AstraZeneca is a group leader that is showing an improving Relative Strength Rating. So, let's look at how a covered call trade on AZN stock might take shape.
Income investors can further enhance the yield on the stock through the use of covered calls.
AZN stock is up 16.7% over the last three months compared to the S&P 500, down 1.4%.
AZN Stock Today
Buying 100 shares of AZN would cost around $7,470, based on Wednesday's midday trading. Meanwhile, a June 16-expiration 75-strike call option was trading recently around $1.90, generating $190 in premium per contract.
Selling the call option generates an income of 2.7% in just over one month, equaling around 21% annualized.
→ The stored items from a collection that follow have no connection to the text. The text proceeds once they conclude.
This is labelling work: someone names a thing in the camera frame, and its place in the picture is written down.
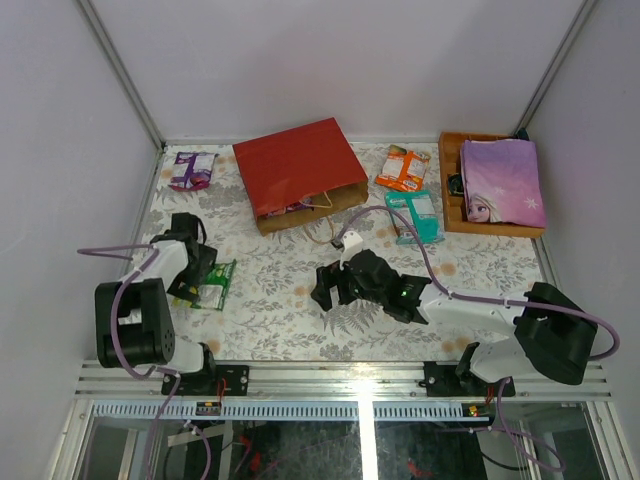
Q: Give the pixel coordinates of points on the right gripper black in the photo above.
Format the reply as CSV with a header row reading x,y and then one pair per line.
x,y
330,276

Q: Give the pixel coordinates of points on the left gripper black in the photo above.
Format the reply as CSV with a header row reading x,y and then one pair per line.
x,y
189,284

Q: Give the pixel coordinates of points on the red green snack packet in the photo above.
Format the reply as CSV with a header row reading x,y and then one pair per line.
x,y
212,294

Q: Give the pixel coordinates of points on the purple snack packet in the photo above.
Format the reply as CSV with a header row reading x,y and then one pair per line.
x,y
192,171

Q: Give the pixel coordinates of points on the red brown paper bag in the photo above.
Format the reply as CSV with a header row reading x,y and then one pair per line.
x,y
314,160

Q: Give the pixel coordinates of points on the teal snack packet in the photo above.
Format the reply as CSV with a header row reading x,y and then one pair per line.
x,y
419,210

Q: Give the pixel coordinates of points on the orange snack packet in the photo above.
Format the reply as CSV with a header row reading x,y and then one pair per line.
x,y
403,170

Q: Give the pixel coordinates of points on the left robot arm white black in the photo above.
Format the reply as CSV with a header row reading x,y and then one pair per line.
x,y
134,326

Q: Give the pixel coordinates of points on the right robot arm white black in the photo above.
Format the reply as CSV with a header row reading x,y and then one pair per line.
x,y
542,332

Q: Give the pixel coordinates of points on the floral table mat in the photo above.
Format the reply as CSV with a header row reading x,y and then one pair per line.
x,y
269,314

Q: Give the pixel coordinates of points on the black object in tray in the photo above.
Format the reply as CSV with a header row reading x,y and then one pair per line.
x,y
455,185

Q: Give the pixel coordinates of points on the orange wooden tray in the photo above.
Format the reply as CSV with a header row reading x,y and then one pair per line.
x,y
454,212

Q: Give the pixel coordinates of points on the purple princess cloth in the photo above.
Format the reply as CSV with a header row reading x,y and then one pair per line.
x,y
501,182

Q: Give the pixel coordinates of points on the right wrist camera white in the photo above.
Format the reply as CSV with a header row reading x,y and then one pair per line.
x,y
350,244

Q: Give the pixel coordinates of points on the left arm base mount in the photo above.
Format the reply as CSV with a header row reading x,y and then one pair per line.
x,y
215,379

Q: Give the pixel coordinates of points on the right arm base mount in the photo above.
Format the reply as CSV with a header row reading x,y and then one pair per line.
x,y
449,380

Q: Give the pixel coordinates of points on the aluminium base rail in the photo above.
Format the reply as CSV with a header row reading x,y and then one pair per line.
x,y
281,391

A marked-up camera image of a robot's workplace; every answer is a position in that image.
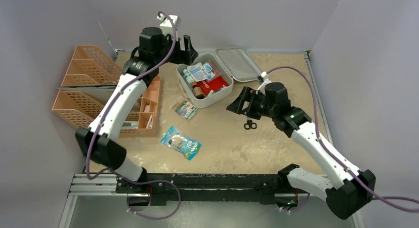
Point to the orange plastic file rack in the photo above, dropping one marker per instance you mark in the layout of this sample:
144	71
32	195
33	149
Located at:
90	80

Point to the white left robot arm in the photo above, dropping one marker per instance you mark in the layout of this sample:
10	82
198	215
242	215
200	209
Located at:
98	141

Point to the black handled scissors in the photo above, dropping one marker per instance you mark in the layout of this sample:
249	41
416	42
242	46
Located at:
250	125

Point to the blue white gauze packet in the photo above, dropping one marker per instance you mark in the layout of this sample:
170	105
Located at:
198	72

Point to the red first aid pouch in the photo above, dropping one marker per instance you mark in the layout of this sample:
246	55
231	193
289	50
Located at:
213	85

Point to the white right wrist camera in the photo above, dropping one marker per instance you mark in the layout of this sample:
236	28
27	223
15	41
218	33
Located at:
263	80

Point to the white green-label bottle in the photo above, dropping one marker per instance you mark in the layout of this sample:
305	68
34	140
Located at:
188	77

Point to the clear wipe packets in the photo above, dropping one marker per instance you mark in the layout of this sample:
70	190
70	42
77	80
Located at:
212	71

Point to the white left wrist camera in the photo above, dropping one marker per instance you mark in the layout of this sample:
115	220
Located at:
168	22

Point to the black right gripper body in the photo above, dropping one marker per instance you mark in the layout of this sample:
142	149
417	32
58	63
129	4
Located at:
250	102

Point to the grey folder in rack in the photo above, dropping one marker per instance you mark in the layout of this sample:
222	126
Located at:
100	93

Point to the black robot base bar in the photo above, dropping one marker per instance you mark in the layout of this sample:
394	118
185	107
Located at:
265	189

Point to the brown orange-capped bottle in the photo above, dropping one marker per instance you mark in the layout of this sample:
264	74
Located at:
197	91

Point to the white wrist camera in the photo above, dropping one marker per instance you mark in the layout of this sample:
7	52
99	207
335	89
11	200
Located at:
263	80
168	22

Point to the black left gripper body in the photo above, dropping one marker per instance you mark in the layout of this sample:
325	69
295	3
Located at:
177	56

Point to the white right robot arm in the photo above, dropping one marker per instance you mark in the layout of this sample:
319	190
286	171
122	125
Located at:
344	187

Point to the colourful plaster box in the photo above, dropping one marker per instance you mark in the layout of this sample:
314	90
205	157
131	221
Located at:
184	109

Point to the grey medicine kit box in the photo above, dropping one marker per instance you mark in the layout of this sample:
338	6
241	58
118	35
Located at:
233	64

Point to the blue cotton swab bag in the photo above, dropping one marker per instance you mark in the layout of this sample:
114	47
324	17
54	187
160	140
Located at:
178	141

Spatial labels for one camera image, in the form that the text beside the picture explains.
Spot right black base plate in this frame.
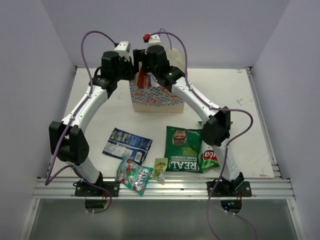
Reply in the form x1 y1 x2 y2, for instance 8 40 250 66
206 178 253 198

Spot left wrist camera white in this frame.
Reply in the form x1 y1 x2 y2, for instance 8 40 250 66
114 41 131 59

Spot blue snack packet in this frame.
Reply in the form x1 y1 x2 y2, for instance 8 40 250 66
102 128 153 166

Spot checkered paper bag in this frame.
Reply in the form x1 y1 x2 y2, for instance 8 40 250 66
129 34 186 113

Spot aluminium mounting rail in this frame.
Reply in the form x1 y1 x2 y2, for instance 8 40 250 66
32 177 295 200

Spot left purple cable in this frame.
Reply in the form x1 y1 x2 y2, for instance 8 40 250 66
44 30 118 215

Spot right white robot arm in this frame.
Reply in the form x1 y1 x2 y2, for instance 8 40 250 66
133 45 232 148

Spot red Chuba chips bag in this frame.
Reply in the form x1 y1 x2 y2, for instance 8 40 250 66
137 67 152 89

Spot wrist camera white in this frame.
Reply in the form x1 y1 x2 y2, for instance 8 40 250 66
114 41 131 59
143 33 161 49

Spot small yellow-green candy packet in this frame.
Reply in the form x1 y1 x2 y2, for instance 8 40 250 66
151 158 168 182

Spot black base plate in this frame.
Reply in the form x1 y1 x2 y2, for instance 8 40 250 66
206 178 253 198
72 180 120 198

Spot green Real chips bag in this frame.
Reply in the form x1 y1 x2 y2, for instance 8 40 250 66
164 126 202 173

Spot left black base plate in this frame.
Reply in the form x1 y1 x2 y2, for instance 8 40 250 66
72 180 120 198

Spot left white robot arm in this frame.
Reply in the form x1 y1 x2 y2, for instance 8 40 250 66
49 49 135 197

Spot green Chuba cassava chips bag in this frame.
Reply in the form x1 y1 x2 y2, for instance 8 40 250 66
197 133 229 173

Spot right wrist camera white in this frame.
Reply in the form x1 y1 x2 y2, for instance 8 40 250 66
143 33 161 49

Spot Fox's candy packet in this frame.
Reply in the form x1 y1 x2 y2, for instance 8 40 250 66
115 157 153 196

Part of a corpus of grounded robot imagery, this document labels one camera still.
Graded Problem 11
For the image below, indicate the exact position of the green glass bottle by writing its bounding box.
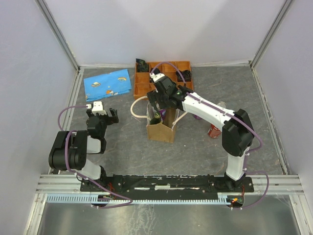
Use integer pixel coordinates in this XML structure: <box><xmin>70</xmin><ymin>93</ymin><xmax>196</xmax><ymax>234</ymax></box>
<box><xmin>150</xmin><ymin>112</ymin><xmax>161</xmax><ymax>125</ymax></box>

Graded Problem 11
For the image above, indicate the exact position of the brown canvas bag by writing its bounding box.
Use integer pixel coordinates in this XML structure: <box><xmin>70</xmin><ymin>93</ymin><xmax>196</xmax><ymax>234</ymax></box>
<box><xmin>130</xmin><ymin>96</ymin><xmax>187</xmax><ymax>143</ymax></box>

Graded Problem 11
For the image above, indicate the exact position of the purple soda can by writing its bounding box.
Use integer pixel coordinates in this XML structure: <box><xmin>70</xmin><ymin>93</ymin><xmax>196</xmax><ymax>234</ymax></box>
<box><xmin>193</xmin><ymin>115</ymin><xmax>201</xmax><ymax>120</ymax></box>
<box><xmin>154</xmin><ymin>108</ymin><xmax>166</xmax><ymax>121</ymax></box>

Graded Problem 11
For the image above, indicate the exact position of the red soda can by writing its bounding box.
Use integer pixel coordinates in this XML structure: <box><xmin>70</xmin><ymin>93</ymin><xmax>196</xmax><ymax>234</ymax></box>
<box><xmin>208</xmin><ymin>124</ymin><xmax>222</xmax><ymax>139</ymax></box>

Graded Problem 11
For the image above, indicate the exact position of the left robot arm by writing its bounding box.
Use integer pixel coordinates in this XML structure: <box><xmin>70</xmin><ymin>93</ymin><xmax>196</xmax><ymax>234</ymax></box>
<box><xmin>48</xmin><ymin>107</ymin><xmax>119</xmax><ymax>191</ymax></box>

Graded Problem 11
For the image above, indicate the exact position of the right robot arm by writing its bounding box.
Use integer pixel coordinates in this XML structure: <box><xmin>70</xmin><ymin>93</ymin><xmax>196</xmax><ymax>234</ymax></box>
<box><xmin>147</xmin><ymin>73</ymin><xmax>256</xmax><ymax>191</ymax></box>

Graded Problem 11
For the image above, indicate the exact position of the wooden compartment tray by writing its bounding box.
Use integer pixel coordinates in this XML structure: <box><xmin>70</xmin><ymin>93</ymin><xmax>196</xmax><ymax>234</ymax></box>
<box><xmin>134</xmin><ymin>61</ymin><xmax>194</xmax><ymax>99</ymax></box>

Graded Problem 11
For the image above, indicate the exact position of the black rolled sock right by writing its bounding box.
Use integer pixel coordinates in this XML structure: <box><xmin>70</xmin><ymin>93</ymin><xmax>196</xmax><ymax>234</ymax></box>
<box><xmin>176</xmin><ymin>70</ymin><xmax>192</xmax><ymax>82</ymax></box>

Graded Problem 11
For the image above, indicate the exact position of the dark rolled sock top-left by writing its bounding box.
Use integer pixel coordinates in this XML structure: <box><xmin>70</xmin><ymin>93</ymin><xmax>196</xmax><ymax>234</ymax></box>
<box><xmin>136</xmin><ymin>58</ymin><xmax>149</xmax><ymax>72</ymax></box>

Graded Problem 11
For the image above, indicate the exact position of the blue space-print cloth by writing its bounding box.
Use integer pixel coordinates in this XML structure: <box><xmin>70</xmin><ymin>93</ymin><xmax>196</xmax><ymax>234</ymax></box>
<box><xmin>84</xmin><ymin>69</ymin><xmax>132</xmax><ymax>102</ymax></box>

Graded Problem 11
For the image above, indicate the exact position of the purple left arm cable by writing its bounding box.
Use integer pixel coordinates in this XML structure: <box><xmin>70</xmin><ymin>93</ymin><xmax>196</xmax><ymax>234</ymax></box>
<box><xmin>57</xmin><ymin>104</ymin><xmax>134</xmax><ymax>209</ymax></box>

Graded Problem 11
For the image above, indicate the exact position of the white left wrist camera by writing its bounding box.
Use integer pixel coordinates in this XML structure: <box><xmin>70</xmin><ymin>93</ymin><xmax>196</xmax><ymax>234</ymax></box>
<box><xmin>91</xmin><ymin>101</ymin><xmax>107</xmax><ymax>116</ymax></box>

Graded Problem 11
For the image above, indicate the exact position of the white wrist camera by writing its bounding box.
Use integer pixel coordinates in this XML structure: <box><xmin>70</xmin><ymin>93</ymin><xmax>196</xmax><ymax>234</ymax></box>
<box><xmin>149</xmin><ymin>68</ymin><xmax>165</xmax><ymax>83</ymax></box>
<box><xmin>91</xmin><ymin>101</ymin><xmax>107</xmax><ymax>116</ymax></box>

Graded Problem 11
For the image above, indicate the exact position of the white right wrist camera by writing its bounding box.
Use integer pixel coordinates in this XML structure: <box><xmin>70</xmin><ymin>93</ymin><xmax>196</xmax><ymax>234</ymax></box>
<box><xmin>149</xmin><ymin>68</ymin><xmax>165</xmax><ymax>83</ymax></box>

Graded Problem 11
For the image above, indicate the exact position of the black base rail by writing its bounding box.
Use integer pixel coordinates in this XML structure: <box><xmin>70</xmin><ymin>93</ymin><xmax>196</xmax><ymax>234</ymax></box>
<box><xmin>80</xmin><ymin>175</ymin><xmax>254</xmax><ymax>198</ymax></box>

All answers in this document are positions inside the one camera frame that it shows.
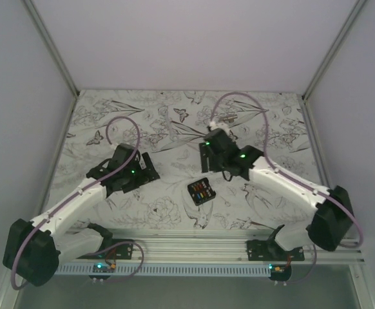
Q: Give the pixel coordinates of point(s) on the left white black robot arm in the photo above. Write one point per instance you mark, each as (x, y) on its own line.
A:
(36, 248)

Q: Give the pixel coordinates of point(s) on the small metal socket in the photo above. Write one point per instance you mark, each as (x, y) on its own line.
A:
(230, 118)

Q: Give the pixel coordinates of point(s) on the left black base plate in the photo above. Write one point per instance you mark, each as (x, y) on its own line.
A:
(113, 249)

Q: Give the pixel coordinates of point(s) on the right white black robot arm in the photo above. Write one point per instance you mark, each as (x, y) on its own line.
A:
(330, 210)

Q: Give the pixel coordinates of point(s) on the floral patterned mat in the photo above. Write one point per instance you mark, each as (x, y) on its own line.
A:
(104, 119)

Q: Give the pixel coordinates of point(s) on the black fuse box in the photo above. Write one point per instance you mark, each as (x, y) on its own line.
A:
(201, 192)

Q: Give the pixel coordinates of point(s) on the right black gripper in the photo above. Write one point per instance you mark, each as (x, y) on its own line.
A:
(205, 153)

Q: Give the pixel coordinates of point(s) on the white slotted cable duct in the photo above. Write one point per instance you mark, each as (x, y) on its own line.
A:
(172, 269)

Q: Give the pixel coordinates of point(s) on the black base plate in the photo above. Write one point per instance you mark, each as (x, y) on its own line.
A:
(258, 250)
(113, 249)

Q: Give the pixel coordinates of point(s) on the aluminium rail frame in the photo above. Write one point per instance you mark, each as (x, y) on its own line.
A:
(219, 246)

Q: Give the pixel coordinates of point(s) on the small circuit board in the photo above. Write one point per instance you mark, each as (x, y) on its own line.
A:
(101, 272)
(280, 274)

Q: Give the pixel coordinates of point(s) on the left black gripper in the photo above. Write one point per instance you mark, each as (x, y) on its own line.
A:
(145, 175)

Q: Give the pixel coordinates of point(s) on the right small circuit board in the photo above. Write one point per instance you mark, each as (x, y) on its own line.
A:
(280, 274)

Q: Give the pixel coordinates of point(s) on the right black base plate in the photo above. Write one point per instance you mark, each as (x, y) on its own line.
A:
(258, 250)

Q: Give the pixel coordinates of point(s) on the left small circuit board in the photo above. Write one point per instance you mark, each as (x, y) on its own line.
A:
(101, 272)

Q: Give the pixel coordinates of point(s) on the white plastic tool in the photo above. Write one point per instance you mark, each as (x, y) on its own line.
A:
(229, 134)

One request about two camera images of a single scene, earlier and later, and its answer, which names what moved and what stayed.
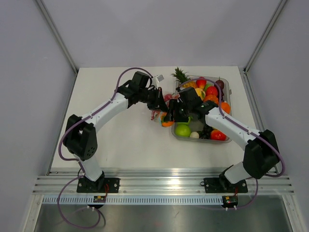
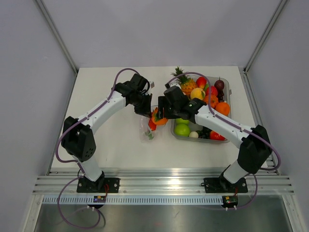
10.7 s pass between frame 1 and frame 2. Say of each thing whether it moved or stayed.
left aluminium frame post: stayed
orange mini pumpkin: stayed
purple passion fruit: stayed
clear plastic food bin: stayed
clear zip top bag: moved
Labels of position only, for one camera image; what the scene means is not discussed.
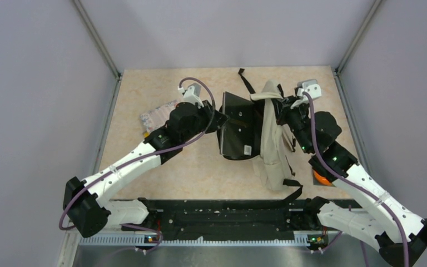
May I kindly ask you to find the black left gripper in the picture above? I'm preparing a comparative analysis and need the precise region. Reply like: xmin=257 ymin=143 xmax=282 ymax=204
xmin=181 ymin=100 xmax=230 ymax=144

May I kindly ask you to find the orange tape roll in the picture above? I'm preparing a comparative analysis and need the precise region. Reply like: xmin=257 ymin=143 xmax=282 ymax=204
xmin=312 ymin=170 xmax=332 ymax=186

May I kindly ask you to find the cream canvas backpack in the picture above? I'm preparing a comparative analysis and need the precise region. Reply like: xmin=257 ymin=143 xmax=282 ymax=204
xmin=238 ymin=68 xmax=303 ymax=201

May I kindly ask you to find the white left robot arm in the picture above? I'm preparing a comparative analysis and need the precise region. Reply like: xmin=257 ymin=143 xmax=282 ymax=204
xmin=59 ymin=101 xmax=229 ymax=238

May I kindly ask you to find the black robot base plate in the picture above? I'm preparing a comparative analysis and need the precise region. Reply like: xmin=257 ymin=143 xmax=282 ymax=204
xmin=140 ymin=198 xmax=324 ymax=241

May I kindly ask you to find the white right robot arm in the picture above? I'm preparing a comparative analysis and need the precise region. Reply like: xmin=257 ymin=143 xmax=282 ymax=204
xmin=272 ymin=94 xmax=427 ymax=266

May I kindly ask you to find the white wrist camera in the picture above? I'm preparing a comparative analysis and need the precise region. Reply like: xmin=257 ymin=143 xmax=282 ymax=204
xmin=291 ymin=79 xmax=322 ymax=109
xmin=178 ymin=83 xmax=204 ymax=108

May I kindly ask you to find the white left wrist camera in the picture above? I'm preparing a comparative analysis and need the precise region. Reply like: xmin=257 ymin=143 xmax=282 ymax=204
xmin=178 ymin=83 xmax=204 ymax=108

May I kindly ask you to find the floral patterned notebook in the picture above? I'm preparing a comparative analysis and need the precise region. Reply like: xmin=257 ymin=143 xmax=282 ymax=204
xmin=140 ymin=100 xmax=180 ymax=133

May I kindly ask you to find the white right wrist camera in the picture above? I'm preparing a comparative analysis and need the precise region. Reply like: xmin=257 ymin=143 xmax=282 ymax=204
xmin=291 ymin=79 xmax=322 ymax=109

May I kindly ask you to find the black hardcover book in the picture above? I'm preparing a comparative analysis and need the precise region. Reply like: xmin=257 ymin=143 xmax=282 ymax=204
xmin=217 ymin=92 xmax=261 ymax=161

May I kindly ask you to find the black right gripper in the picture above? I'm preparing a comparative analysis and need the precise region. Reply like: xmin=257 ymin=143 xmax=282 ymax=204
xmin=272 ymin=95 xmax=314 ymax=154

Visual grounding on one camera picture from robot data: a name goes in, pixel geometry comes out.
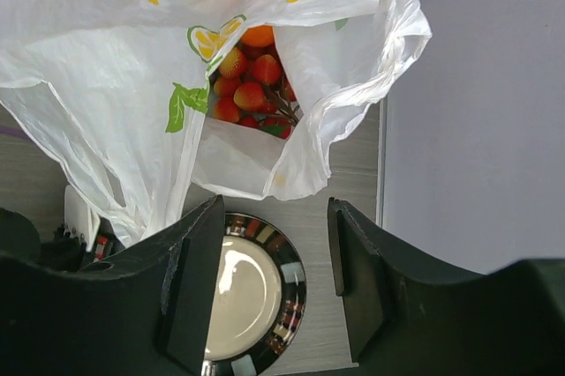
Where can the red lychee fruit bunch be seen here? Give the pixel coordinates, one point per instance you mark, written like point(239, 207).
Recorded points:
point(250, 88)

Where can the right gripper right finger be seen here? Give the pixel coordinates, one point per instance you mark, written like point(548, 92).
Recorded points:
point(409, 313)

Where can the white plastic bag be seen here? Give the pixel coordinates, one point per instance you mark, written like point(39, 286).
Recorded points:
point(116, 92)

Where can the striped rim ceramic plate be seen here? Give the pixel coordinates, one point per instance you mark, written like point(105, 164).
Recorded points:
point(259, 301)

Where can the fake orange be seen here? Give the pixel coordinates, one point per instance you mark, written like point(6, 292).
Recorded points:
point(258, 37)

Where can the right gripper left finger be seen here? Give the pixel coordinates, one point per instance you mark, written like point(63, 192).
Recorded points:
point(142, 311)

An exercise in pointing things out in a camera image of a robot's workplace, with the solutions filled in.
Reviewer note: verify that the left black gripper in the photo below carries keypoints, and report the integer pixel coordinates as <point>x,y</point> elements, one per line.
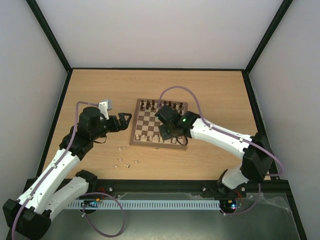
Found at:
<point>123,125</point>

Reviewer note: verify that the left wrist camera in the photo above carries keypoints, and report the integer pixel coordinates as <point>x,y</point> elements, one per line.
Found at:
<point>104,106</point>

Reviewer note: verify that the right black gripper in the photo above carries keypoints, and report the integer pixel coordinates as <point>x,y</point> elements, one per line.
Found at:
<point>165,131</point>

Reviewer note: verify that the wooden chess board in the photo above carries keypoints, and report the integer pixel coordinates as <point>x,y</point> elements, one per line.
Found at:
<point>146,123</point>

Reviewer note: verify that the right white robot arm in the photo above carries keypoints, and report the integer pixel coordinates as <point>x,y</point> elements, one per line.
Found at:
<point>253,151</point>

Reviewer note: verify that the white slotted cable duct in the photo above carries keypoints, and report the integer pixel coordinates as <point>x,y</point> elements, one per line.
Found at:
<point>146,205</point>

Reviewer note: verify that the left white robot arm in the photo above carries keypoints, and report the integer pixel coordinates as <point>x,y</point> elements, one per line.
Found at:
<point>32,213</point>

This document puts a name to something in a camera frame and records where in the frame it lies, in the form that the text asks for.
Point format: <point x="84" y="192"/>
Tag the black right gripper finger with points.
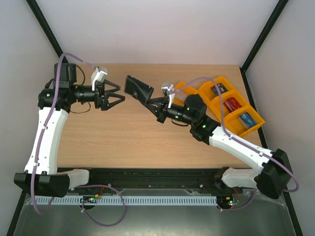
<point x="154" y="107"/>
<point x="159" y="100"/>

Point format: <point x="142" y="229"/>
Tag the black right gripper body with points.
<point x="161" y="109"/>

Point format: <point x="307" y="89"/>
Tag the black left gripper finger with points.
<point x="110" y="86"/>
<point x="117" y="99"/>

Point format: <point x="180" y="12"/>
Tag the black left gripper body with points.
<point x="99" y="101"/>

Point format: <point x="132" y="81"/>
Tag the black leather card holder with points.
<point x="138" y="89"/>

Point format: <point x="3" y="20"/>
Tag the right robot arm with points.
<point x="269" y="171"/>

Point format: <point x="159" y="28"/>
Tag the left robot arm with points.
<point x="40" y="176"/>

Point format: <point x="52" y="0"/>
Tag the yellow bin with black cards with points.
<point x="205" y="89"/>

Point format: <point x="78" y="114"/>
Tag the yellow bin with red cards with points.
<point x="214" y="105"/>

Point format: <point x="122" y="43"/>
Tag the black card stack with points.
<point x="221" y="87"/>

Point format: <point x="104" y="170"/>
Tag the red VIP card stack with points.
<point x="231" y="104"/>

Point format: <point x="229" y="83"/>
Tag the yellow bin with blue cards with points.
<point x="235" y="125"/>

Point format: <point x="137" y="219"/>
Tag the blue card stack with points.
<point x="246" y="120"/>

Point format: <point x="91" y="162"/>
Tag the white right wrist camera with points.
<point x="167" y="89"/>

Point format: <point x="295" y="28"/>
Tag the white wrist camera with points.
<point x="98" y="75"/>
<point x="167" y="89"/>

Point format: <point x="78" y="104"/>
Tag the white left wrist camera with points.
<point x="98" y="75"/>

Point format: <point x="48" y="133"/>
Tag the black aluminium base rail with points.
<point x="201" y="180"/>

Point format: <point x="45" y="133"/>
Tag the white slotted cable duct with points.
<point x="138" y="200"/>

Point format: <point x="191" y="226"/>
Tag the black frame post left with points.
<point x="38" y="14"/>

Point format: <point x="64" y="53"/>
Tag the black frame post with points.
<point x="277" y="11"/>
<point x="38" y="14"/>

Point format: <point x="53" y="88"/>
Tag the black frame post right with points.
<point x="277" y="11"/>
That is in addition to the 1.9% annual dividend yield.
If AZN closes above 75 on the expiration date, the shares will be called away at 75, leaving the trader with a total profit of $220 (gain on the shares plus the $190 option premium received).
That equates to a 4.46% return, which is 36% on an annualized basis.
Risk Vs. Reward
Of course, the risk with the trade is that AZN stock might drop, which could wipe out any gains made from selling the call.
Investors looking to increase their income can use covered calls and cash secured puts on high dividend stocks.
According to IBD Stock Checkup, AZN stock ranks No. 1 in its group and has a Composite Rating of 89, an EPS Rating of 74 and a Relative Strength Rating of 90. The megacap stock has a value of $232 billion and almost 3.1 billion shares outstanding.
Mutual funds owning shares in AZN rose to 983 funds at the end of the first quarter vs. 888 a year earlier. Fidelity Contrafund (FCNTX) and Franklin Growth Fund (FKGRX) own positions.
Please remember that options are risky, and investors can lose 100% of their investment.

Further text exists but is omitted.